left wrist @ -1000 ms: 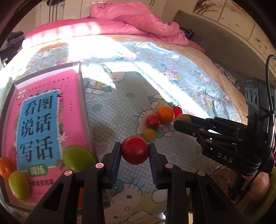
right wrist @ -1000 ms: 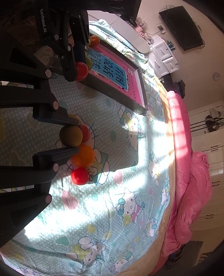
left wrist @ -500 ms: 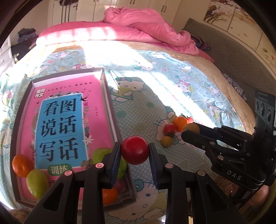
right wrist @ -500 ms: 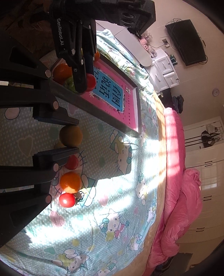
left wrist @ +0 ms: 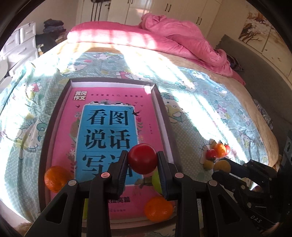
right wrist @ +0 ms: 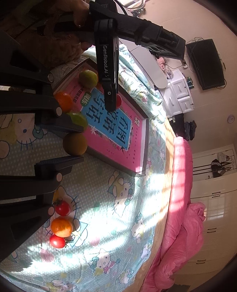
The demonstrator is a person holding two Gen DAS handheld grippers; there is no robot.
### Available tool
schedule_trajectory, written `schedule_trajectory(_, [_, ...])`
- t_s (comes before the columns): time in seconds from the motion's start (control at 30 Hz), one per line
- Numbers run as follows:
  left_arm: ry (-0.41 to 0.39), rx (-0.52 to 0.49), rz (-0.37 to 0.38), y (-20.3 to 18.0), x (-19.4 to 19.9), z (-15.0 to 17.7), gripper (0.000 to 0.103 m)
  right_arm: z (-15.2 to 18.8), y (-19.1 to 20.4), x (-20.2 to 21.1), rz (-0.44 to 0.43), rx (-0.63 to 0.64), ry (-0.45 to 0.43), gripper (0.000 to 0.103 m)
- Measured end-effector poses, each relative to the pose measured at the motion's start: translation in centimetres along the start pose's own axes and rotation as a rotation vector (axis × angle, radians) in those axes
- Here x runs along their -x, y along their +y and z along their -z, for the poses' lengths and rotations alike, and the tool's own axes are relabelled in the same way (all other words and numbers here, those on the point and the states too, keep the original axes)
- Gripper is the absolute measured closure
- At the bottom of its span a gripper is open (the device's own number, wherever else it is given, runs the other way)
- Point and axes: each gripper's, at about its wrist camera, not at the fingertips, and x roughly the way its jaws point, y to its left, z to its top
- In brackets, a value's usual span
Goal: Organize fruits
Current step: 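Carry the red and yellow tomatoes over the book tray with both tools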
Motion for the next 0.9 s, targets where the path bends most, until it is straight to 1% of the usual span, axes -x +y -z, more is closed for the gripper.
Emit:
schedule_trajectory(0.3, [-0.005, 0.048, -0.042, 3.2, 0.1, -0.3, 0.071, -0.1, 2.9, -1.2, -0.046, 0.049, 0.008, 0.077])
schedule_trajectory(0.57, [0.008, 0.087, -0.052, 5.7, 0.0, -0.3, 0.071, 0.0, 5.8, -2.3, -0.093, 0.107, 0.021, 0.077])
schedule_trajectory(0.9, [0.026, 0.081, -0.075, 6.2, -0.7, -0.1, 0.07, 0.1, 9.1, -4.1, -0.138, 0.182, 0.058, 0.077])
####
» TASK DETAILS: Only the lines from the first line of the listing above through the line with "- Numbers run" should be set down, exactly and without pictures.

» SOLUTION BELOW:
left wrist @ -1000 ms: 
right wrist @ -1000 ms: 
left wrist @ -500 ms: 
right wrist @ -500 ms: 
left wrist @ +0 ms: 
right wrist @ +0 ms: 
The demonstrator is a person holding two Gen DAS handheld grippers; there is no robot.
### Available tool
schedule_trajectory, written `schedule_trajectory(_, [_, ...])`
- t_s (comes before the columns): time in seconds from the motion's start (control at 30 Hz), one per line
- Numbers run as follows:

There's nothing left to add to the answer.